Nas mulheres que efetuaram a terapêutica com Coriolus Versicolor a lesão regrediu ao fim de um ano em 72,5% dos casos contra 47,5% do grupo de controlo (mulheres que não fizeram qualquer terapêutica). Relativamente à evolução da tipificação de HPV+ de alto risco, os investigadores constataram que no grupo que efetuou a terapêutica com Coriolus Versicolor o teste HPV tornou-se negativo em 90% dos casos contra 8,5% do grupo de controlo.

Ficou demonstrado que o Coriolus Versicolor teve grande eficácia, quer na regressão da displasia (lesão de baixo grau, LSIL), quer no desaparecimento do HPV de alto risco.
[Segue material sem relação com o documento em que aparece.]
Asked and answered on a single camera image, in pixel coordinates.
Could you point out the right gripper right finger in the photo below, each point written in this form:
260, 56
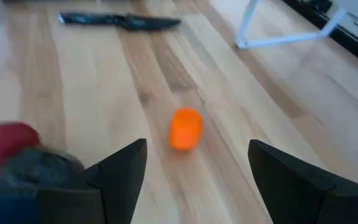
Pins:
291, 186

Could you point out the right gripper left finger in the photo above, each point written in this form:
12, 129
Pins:
120, 180

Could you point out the orange fruit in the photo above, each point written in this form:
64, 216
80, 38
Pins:
185, 129

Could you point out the dark purple round fruit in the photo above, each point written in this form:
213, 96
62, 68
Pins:
36, 168

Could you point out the black knife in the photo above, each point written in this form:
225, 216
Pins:
141, 22

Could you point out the small red fruit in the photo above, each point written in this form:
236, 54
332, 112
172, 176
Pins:
5, 140

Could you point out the white perforated shelf riser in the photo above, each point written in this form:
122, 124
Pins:
278, 40

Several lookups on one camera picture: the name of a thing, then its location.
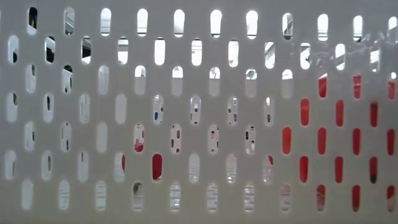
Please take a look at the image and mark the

Este estudo foi posteriormente replicado e aumentado na Bulgária onde ao longo de dois anos, 200 doentes foram submetidos à mesma terapêutica com Coriolus Versicolor. Nesta investigação, realizada durante 6 meses, 95% dos doentes ficaram livres do HPV. Numa tentativa de levar o estudo mais longe, passaram a debruçar-se também sobre os companheiros das mulheres infetadas. Neste caso, nos casos em que ambos os membros do casal tomaram Coriolus, em 90% dos casos ambos os membros eliminaram o vírus. É então através destes estudos que conseguimos chegar à conclusão que o Coriolus consegue estimular o sistema imunitário de tal maneira que leva a que o organismo tenha a capacidade de se libertar da infeção.

 

Coriolus Versicolor em outros tipos de cancro

De todos os tipos de cogumelos submetidos a estudos pela medicina convencional o Coriolus Versicolor foi o que demonstrou resultados mais promissores. O Polissacaropeptídeo (PSP) e o Polissacaropeptídeo Krestin (PSK) são as duas substâncias ativas deste cogumelo responsáveis pelos seus efeitos terapêuticos, existindo cada vez mais estudos que apontam para resultados promissores em cancros de estômago, dos ovários, da mama, do colon, do esófago, nasofaríngeo e do pulmão. De notar também uma melhoria na qualidade de vida dos pacientes que se encontram em fase de tratamento oncológico, já que este cogumelo ajuda a diminuir as dores e combate os sintomas secundários da quimio e radioterapia. Além disto, quando os pacientes tomam Yun Zhi as células dendríticas e os linfócitos T penetram melhor nos tumores, o que torna este cogumelo extremamente seguro e compatível com tratamentos de quimioterapia e radioterapia. Apesar destes resultados serem extremamente promissores mais estudos necessitam de ser ainda realizados para afirmar com certezas a real eficácia deste cogumelo nas condições enumeradas.

 

Artigo escrito por Clinicas Helder Flor e publicado na Revista Vida e Saúde Natural

 

Bibliografia:

J. Couto, Salgueiro L. Evaluación de un preparado de Coriolus Versicolor en pacientes com lesiones cervicales por papilomavirus. Revista de Fitoterapia 2008; 8(1): 5-10.

Borisov, S. Coriolus versicolor  – Assessment of the Effects on Patients Infected with Low-risk and High-risk HPV Subtypes. 2012 Jan; 3.

Kidd PM. The use of mushroom glucans and proteoglycans in cancer treatment. Alternative Medicine Review. 2000 Feb; 5(1):4-27.